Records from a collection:
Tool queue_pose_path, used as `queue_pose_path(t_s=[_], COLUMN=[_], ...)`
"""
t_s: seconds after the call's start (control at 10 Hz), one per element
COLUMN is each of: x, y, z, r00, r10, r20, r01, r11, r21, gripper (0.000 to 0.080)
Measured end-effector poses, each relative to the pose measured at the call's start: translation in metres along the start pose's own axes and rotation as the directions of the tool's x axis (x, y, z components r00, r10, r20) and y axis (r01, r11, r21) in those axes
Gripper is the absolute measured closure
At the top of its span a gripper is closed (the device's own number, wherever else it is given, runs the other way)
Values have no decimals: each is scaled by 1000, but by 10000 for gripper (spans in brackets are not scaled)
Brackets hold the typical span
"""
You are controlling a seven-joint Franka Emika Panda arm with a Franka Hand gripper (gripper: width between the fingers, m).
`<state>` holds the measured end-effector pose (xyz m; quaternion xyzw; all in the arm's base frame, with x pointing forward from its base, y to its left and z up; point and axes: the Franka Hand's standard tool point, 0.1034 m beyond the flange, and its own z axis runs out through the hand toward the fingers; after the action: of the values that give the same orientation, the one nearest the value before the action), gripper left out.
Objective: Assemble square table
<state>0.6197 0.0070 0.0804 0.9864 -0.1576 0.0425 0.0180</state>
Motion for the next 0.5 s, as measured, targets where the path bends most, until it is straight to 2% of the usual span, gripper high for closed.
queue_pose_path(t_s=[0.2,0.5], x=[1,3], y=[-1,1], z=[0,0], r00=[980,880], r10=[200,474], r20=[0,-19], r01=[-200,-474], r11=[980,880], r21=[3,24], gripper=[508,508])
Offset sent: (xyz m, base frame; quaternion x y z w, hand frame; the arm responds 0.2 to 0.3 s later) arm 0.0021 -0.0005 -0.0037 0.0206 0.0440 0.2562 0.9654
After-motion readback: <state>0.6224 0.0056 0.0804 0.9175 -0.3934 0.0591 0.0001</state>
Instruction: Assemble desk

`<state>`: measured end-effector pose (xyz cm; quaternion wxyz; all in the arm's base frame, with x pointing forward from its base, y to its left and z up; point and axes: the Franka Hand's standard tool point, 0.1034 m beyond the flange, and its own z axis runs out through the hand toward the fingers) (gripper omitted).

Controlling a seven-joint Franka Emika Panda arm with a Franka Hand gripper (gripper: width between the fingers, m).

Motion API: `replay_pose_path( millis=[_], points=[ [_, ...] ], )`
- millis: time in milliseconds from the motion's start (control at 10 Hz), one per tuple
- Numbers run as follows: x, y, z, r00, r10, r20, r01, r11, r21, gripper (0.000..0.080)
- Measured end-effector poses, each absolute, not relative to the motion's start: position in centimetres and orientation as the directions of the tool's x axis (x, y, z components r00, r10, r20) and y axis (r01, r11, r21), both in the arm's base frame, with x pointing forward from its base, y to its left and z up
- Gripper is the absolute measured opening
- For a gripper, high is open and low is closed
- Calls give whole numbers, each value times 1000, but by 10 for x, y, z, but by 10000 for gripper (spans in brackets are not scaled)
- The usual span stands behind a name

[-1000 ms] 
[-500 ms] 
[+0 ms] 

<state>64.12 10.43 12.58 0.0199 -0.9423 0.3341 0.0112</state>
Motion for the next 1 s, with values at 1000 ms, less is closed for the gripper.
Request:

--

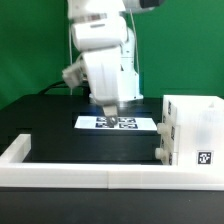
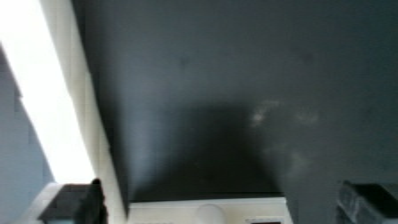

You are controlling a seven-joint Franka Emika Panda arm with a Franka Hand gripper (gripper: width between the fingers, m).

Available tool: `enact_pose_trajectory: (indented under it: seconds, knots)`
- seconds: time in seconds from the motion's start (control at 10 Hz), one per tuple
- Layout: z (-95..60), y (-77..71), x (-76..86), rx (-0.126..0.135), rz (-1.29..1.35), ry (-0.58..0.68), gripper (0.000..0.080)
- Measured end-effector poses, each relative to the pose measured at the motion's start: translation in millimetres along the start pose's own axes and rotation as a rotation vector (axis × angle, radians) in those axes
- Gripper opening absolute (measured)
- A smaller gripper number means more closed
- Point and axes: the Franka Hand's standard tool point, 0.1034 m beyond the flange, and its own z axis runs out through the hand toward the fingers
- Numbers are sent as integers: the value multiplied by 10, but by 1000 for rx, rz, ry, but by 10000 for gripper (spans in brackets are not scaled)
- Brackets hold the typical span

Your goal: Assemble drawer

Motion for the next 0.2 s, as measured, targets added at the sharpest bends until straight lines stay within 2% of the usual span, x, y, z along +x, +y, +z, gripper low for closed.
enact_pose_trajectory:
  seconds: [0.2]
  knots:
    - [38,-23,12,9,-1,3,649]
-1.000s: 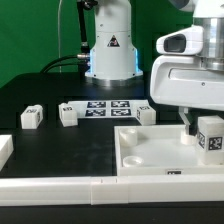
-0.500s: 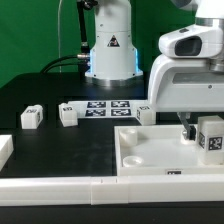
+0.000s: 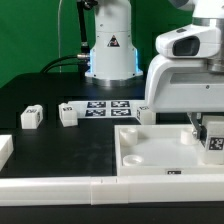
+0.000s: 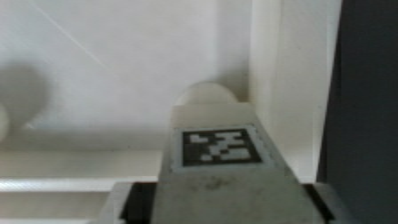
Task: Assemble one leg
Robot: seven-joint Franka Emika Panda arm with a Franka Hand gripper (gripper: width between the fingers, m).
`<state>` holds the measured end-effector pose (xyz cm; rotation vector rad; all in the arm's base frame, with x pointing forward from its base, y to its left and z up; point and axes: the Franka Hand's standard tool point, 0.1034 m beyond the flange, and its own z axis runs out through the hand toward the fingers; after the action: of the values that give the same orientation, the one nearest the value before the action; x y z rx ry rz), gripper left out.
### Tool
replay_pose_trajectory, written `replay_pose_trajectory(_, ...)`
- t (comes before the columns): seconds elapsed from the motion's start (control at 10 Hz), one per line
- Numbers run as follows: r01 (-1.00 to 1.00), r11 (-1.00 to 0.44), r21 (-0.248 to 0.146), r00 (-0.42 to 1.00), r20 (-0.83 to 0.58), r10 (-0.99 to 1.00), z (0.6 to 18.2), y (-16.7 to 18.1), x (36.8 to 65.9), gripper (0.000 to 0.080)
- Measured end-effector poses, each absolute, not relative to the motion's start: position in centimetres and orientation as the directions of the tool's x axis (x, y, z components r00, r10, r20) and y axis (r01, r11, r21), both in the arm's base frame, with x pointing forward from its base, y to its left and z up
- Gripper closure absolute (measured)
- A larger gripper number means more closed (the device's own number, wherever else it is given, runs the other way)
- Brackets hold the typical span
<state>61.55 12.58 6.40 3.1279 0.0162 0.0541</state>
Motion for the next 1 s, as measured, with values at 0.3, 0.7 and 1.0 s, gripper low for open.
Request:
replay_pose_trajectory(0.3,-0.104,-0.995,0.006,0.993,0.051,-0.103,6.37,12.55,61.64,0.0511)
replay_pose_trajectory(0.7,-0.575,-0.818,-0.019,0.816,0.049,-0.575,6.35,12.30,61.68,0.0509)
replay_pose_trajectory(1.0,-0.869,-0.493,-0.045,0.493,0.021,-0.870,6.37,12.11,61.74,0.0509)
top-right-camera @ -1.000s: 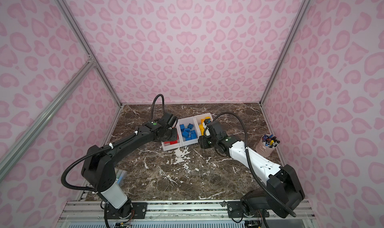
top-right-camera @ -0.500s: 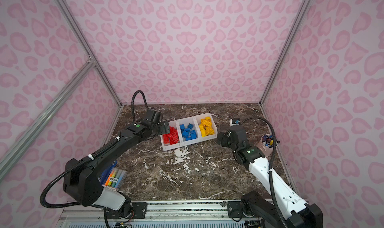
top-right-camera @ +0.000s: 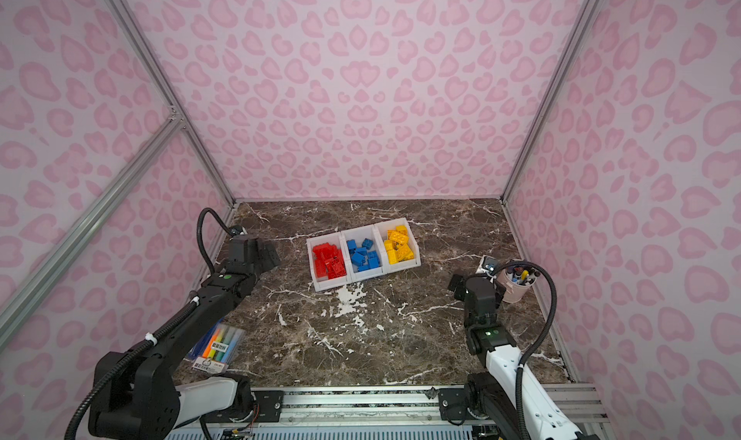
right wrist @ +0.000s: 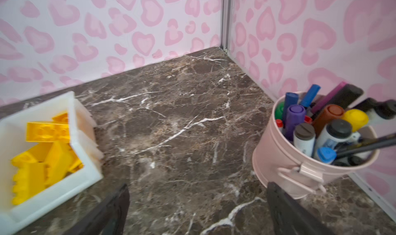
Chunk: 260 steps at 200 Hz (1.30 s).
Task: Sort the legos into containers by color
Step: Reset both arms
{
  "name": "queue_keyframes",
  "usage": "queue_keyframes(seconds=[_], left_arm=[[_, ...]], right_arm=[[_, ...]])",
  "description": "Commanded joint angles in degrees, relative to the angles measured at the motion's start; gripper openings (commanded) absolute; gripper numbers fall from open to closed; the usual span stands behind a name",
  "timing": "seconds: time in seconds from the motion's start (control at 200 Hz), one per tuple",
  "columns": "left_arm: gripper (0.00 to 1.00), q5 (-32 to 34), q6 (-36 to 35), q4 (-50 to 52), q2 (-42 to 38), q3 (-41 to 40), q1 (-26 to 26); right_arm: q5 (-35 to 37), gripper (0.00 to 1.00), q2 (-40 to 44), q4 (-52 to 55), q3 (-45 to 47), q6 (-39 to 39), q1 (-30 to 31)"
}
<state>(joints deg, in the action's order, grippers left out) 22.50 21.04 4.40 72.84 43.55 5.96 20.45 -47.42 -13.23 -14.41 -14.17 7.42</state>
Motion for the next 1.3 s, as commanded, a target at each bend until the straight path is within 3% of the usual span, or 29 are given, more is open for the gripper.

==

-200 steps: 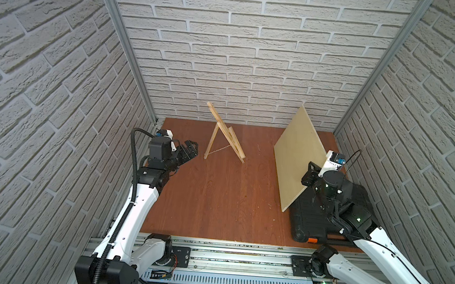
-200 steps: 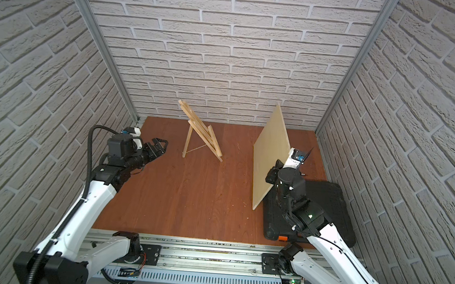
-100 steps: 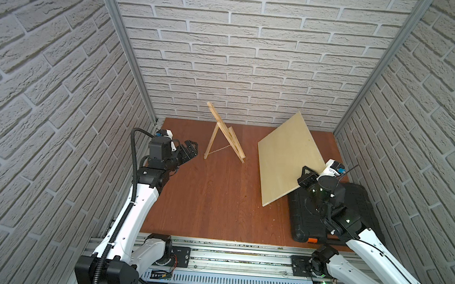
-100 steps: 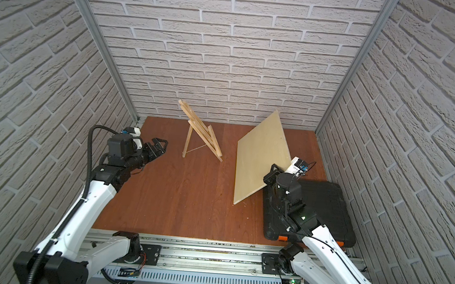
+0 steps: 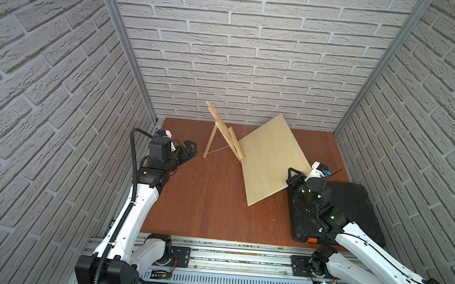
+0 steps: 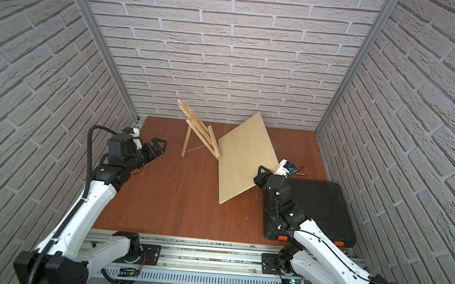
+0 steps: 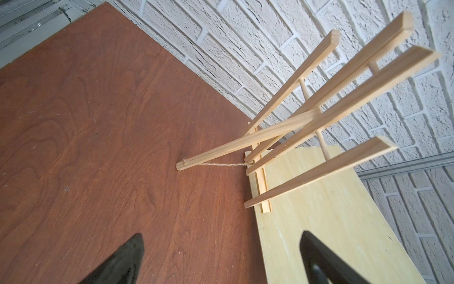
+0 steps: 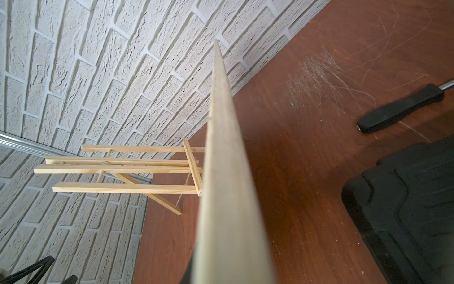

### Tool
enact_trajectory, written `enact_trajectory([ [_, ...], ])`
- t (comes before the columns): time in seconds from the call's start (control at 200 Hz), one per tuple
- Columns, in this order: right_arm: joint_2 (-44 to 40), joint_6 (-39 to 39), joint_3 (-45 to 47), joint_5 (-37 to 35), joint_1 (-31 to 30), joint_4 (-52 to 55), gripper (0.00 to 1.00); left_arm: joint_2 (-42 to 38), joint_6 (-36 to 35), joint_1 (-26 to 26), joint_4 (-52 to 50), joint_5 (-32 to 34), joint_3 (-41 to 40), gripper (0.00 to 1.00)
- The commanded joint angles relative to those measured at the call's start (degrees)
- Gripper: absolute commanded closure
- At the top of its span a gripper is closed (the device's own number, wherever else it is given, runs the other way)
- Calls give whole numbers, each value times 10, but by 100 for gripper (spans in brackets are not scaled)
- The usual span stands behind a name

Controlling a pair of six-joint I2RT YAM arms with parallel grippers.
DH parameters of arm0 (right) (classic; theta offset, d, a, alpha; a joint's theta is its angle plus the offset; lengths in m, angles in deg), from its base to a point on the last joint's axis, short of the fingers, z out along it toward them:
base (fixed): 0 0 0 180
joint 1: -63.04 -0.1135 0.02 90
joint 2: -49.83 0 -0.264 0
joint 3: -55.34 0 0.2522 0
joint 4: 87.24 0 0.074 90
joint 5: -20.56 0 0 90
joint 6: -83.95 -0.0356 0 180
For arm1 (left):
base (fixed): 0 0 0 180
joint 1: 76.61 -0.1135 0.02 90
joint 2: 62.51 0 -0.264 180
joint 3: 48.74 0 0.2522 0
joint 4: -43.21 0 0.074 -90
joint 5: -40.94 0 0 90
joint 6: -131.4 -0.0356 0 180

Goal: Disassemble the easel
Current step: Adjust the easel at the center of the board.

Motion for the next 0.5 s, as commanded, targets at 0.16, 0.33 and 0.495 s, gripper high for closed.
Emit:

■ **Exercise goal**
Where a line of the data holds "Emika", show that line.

■ **Answer to this exercise**
You are controlling a seven-joint Franka Emika Panda arm with a Franka Hand gripper (gripper: width between the fingers, m).
Controlling a seven-joint Franka Emika Panda arm with a Franka Hand gripper (gripper: width between the fingers, m).
You are controlling a seven-joint Franka Emika Panda arm with a Franka Hand gripper (gripper: width between the fingers, m).
Robot: seven-joint Franka Emika Panda arm with a Franka Hand gripper (gripper: width between the fingers, m).

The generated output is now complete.